Por añadidura, el tiempo fiscal se ha centrado en la figura del Presidente. Se ha partido para lograr ese objetivo de otra falacia, distinguir entre tiempos estatales (cuya tenue eficacia se ablandó, al permitir que se rompan en pedazos) y tiempos fiscales, como si éstos no fueran estatales.

Con esa falsa división, se atribuyen los de carácter tributario de manera casi exclusiva al poder Ejecutivo y dentro de ese campo al Presidente, en perjuicio de los mensajes de carácter social, como los que conciernen a la educación, la salud, la preservación del ambiente, etcétera.

Según el secretario de Gobernación (al comparecer en San Lázaro, el 23 de septiembre), también las nuevas reglas administrativas “reportan... importantes beneficios tanto para la sociedad como para el Estado”. Recordó que se estableció el derecho de réplica, pero no pudo aportar un solo dato concreto sobre el modo en que se ha aplicado ese derecho. Y “se integró un representante de la sociedad civil como invitado del Consejo Nacional de Radio y Televisión”. Lástima que no acompañara su balance, que por ello resultó hueco y retórico, de concreciones sobre el modo en que funciona hoy ese Consejo y de qué manera ese invitado de la sociedad civil ha ejercido su representación.

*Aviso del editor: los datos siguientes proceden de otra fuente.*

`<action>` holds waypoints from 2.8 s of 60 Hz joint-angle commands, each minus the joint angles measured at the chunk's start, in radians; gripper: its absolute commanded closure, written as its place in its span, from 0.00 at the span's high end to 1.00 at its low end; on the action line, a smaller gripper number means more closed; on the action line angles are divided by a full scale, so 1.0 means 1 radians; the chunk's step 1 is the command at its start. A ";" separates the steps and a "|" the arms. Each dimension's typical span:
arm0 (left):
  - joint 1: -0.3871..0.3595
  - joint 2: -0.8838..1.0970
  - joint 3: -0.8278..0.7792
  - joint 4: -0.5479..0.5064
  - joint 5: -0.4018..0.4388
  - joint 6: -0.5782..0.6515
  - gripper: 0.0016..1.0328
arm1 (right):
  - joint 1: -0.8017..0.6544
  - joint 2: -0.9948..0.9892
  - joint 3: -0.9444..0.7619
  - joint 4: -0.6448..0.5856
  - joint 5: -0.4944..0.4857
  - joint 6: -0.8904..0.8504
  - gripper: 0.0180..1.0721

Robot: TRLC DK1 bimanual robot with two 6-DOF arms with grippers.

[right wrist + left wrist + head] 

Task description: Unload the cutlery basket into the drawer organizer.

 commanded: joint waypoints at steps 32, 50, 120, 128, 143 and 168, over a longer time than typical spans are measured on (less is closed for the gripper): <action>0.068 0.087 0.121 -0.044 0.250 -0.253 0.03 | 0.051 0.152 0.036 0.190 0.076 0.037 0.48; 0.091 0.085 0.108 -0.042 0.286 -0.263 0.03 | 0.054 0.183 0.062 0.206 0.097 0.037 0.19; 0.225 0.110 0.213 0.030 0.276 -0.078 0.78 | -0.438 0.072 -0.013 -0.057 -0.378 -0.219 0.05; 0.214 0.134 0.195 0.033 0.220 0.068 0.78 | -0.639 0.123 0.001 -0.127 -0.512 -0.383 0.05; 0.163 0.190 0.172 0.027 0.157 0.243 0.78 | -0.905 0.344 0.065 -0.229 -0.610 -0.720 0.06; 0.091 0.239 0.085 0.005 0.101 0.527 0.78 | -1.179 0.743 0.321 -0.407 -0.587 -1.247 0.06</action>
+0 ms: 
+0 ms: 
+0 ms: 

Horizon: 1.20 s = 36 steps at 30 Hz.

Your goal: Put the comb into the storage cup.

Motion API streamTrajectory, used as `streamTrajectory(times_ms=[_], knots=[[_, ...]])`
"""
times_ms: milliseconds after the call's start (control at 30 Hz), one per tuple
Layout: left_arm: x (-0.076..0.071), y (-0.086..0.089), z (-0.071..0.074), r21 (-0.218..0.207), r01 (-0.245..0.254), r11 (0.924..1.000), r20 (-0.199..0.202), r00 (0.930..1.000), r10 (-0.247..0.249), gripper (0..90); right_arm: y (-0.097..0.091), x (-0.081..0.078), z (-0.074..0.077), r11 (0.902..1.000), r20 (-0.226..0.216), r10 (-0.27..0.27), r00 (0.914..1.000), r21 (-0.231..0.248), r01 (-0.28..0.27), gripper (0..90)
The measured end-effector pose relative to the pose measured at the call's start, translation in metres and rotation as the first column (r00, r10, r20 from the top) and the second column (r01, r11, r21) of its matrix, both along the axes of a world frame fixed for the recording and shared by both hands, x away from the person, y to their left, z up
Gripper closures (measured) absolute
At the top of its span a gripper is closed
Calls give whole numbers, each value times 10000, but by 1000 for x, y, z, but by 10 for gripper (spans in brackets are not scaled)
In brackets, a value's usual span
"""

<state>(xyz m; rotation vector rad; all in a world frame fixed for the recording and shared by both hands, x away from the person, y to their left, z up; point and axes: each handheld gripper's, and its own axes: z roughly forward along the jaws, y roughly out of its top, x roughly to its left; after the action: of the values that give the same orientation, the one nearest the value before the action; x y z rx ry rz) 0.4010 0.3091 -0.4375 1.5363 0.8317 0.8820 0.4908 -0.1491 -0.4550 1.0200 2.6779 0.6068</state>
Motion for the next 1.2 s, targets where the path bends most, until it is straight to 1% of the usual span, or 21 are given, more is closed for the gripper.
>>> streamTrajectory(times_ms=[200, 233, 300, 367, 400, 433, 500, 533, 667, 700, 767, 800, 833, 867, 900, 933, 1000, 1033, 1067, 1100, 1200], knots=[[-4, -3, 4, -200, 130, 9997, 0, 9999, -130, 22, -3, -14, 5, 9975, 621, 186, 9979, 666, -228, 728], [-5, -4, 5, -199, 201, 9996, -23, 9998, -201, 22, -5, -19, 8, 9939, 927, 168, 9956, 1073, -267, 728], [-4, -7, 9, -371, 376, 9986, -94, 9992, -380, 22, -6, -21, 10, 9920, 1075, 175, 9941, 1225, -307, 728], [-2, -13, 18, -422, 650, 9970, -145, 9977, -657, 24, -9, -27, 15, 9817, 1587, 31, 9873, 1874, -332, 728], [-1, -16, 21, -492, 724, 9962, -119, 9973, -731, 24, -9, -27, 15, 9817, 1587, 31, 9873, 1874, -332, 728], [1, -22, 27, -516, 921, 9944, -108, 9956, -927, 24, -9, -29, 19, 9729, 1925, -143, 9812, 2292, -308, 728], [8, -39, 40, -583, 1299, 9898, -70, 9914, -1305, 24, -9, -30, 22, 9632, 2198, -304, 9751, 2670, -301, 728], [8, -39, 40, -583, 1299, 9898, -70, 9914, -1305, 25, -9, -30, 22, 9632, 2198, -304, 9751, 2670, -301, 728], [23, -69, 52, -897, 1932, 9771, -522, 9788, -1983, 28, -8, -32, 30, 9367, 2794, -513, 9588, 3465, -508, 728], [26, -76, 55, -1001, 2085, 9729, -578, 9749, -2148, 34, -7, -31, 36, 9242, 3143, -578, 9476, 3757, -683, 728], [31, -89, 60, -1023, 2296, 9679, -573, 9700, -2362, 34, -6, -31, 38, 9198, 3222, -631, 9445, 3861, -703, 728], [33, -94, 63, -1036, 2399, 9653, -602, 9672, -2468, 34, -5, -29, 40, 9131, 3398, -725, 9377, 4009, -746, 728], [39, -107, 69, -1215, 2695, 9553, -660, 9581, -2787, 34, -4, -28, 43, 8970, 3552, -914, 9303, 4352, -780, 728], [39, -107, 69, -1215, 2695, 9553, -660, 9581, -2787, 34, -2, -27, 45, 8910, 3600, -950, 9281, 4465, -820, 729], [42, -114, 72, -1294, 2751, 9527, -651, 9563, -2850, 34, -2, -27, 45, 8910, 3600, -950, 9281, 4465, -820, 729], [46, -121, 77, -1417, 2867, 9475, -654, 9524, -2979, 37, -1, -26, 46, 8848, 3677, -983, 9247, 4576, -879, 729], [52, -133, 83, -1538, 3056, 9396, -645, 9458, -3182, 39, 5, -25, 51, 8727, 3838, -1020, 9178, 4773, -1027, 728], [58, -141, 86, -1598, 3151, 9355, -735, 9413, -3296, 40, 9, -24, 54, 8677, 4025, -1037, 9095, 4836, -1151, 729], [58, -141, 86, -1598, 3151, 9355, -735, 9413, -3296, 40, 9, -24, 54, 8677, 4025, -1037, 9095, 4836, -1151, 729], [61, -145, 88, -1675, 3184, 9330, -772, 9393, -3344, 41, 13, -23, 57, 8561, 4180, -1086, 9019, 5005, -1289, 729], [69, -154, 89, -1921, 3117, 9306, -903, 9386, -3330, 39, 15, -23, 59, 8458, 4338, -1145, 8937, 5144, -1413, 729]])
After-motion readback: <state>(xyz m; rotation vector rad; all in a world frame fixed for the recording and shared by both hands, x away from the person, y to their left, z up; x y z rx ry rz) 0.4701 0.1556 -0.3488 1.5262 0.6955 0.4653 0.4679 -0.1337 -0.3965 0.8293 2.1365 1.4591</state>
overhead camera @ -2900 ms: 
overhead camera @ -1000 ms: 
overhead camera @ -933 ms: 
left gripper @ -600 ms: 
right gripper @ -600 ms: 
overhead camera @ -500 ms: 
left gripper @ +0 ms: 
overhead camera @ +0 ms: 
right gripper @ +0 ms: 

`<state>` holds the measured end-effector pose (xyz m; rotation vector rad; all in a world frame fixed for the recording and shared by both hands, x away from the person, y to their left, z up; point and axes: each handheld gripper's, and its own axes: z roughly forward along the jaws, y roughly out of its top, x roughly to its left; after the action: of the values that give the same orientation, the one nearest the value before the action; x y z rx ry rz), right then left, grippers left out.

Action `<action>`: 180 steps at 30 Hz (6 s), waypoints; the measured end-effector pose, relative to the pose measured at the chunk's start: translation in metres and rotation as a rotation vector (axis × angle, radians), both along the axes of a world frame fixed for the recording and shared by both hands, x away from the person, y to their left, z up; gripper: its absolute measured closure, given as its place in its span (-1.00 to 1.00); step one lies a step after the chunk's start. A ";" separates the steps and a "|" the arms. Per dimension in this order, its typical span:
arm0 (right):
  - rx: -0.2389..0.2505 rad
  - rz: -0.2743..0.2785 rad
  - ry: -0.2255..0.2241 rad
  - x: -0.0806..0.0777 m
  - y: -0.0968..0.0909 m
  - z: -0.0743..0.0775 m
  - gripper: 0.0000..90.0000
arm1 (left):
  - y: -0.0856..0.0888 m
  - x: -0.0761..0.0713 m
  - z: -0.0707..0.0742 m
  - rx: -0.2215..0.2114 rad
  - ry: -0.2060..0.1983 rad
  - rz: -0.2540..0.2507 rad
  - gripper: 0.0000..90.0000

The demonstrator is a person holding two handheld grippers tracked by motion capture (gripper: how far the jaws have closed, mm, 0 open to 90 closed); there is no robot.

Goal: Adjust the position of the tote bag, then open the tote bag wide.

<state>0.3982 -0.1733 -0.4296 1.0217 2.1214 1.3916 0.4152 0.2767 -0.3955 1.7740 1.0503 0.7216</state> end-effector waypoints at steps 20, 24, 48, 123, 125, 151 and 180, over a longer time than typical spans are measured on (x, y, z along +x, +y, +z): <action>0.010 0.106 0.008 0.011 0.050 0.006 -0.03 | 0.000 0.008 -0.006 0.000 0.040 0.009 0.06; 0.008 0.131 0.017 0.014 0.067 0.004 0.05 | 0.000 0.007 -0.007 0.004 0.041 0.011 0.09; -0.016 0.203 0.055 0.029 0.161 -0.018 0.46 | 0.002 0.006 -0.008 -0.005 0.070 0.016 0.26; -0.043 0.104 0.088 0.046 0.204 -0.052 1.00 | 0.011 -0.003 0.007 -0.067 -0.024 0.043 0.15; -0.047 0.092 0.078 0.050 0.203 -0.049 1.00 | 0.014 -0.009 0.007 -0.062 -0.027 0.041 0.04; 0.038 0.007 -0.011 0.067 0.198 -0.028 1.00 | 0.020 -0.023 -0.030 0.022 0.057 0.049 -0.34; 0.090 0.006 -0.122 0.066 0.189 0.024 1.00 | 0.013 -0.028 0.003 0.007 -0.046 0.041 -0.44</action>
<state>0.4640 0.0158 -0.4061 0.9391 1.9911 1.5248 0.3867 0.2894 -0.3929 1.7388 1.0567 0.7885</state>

Aun aparentes avances derivados del nuevo reglamento, como el registro público de concesionarios, no han surtido efecto práctico alguno. Y es que se trata de un registro demasiado formal, con escaso parentesco con la realidad. En esa suerte de catastro electrónico no figuran los verdaderos propietarios, los dueños de las decisiones y las ganancias en la radio y la televisión. Ni siquiera figuran en ese registro todas las emisoras en operación (ya no digamos las de carácter comunitario, consideradas piratas por un sector del gobierno, sino algunas dedicadas a la comercialización sin la autorización debida).

Dos de octubre no se olvida. Tampoco el diez.